What to produce. Select every line containing the word "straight" from the material, and copy those lines.

Supplied records.
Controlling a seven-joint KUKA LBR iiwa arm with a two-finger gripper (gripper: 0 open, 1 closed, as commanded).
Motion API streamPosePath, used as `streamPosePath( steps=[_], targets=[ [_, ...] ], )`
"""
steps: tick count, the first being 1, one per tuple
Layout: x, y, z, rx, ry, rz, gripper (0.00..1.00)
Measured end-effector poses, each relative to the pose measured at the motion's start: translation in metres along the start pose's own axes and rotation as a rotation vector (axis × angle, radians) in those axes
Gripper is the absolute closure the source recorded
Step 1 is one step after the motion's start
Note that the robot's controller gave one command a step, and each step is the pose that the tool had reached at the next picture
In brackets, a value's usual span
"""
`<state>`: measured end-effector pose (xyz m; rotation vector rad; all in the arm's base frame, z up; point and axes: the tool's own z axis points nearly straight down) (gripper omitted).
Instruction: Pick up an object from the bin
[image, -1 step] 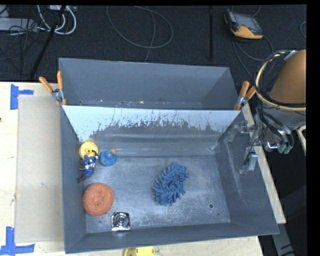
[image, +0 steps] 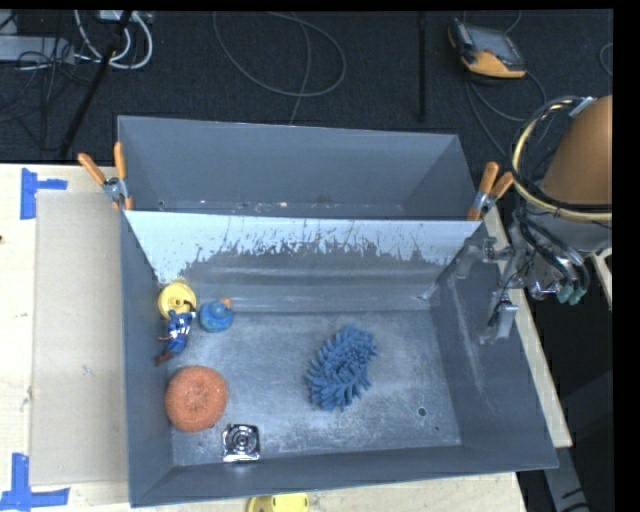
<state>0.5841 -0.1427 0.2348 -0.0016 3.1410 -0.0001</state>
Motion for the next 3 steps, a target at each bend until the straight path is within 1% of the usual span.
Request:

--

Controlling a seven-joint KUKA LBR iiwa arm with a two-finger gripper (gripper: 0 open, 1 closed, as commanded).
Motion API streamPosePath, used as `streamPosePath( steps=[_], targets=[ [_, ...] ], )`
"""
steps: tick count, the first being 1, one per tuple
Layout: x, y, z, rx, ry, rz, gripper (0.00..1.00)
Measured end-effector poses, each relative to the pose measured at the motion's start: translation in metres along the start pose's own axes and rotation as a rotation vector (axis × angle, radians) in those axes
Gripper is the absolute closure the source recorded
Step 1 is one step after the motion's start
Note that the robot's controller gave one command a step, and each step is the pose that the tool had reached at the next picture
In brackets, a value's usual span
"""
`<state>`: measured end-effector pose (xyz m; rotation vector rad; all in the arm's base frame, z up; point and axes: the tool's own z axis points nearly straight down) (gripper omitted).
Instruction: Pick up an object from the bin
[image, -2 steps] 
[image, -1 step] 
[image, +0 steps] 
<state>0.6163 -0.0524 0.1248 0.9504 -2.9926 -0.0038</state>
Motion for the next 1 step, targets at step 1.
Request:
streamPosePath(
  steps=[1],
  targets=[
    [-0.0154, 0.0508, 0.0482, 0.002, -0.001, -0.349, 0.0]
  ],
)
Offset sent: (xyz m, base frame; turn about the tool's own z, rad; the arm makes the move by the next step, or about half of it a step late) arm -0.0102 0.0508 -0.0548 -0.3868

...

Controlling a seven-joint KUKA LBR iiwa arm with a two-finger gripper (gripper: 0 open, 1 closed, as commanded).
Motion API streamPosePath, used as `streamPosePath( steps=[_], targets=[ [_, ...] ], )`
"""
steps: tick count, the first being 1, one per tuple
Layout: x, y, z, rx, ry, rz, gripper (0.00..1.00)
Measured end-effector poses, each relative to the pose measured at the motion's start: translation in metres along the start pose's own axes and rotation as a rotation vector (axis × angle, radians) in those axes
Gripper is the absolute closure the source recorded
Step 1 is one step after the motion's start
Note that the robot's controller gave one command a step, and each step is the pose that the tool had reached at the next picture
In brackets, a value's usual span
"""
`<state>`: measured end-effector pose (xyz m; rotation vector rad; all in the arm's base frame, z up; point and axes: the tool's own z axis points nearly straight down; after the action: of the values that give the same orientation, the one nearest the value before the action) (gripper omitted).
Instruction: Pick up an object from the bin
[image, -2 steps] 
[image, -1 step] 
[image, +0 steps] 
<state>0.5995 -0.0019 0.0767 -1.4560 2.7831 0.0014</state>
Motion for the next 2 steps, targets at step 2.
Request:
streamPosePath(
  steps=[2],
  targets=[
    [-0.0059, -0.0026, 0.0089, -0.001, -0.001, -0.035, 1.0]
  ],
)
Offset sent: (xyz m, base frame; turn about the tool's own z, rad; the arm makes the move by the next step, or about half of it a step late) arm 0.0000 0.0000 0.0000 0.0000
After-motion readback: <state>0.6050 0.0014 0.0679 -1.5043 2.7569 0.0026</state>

Task answer.
`<state>`: measured end-effector pose (xyz m; rotation vector rad; all in the arm's base frame, z up; point and axes: the tool's own z axis points nearly straight down) (gripper omitted).
Motion for the next 3 steps, a target at each bend until the straight path is within 1% of the usual span.
`<state>`: measured end-effector pose (xyz m; rotation vector rad; all in the arm's base frame, z up; point and axes: the tool's own z axis points nearly straight down) (gripper omitted).
`<state>`: measured end-effector pose (xyz m; rotation vector rad; all in the arm's base frame, z up; point and axes: the tool's own z axis points nearly straight down; after the action: of the values that give the same orientation, the one nearest the value before the action) (gripper omitted).

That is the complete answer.